Jubilant FoodWorks shares continued to continued to trade lower on Thursday, and have fallen nearly 6% from their recent 52-week high levels of Rs 2,668. Notably, the shares of exclusive India’s franchise of Domino’s Pizza, Jubilant FoodWorks touched 52-week high of Rs 2,668, rising over 2 percent intraday on Tuesday, after the company reported a near 10-fold jump in net profit for the quarter ended March-18. The company has posted a net profit of Rs 68.1 crore against Rs 6.7 crore in the same quarter of last year.  The firm has reported a stellar revenue growth of 27 percent to Rs 780 crore against Rs 612.8 crore last fiscal.

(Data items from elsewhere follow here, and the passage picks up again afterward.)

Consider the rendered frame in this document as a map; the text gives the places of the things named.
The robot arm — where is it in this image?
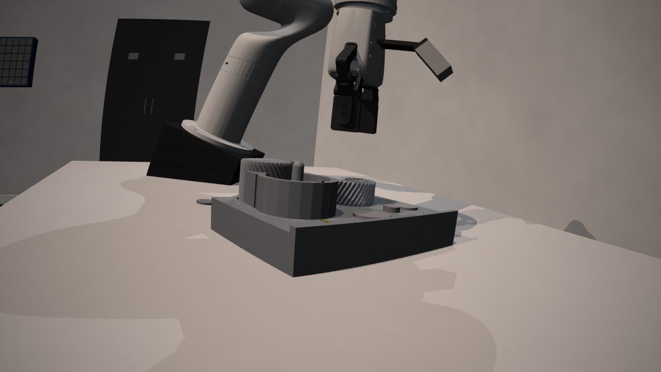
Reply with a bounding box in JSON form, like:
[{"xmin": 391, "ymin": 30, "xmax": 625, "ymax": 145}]
[{"xmin": 181, "ymin": 0, "xmax": 453, "ymax": 154}]

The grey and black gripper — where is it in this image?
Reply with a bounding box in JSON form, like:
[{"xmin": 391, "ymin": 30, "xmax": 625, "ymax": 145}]
[{"xmin": 328, "ymin": 6, "xmax": 393, "ymax": 134}]

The grey toothed gear with yellow arrow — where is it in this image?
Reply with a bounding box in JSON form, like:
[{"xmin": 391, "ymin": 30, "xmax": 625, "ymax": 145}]
[{"xmin": 328, "ymin": 176, "xmax": 376, "ymax": 207}]

 The earnings before interest, taxes, depreciation and amortisation (EBITDA) grew to RS 127.9 crore against Rs 60.5 crore year on year. Meanwhile, the operating margin is reported at 16.4 percent, up from 9.9 percent year on year.

Following the strong results, CLSA has raised its target to price on the shares to Rs 3,150 from Rs 2,800 earlier. The global research firm said that strong earnings growth is likely to drive the stock. Further, strong SSSG (Single Store Sales) growth coupled with margin expansion is likely to drive over 40 percent EPS CAGR over FY18-20, said the CLSA report.

Credit Suisse said that Jubilant FoodWorks has reported a strong quarter again and it looks like drivers are in place for a strong performance in FY19 as well. The firm said that EBITDA margins spike on operating leverage. Credit Suisse has maintained an outperform rating on the shares with a target price of Rs 3,050.

Edelweiss has also raised raised its 12-month target price on the shares to Rs 2,766. Taking stock of the results, the firm said that Q4FY18 revenue, EBITDA, as well as PAT, were ahead of estimates. The firm too noted that SSSG and cost efficiencies boosted Ebitda margin in the quarter under review. Further, Edelweiss expects 12 percent (YoY) same-store sales growth and 354 basis points Ebitda margin expansion in FY19. Jubilant FoodWorks shares were trading at Rs 2,511.25 down by 1.72%.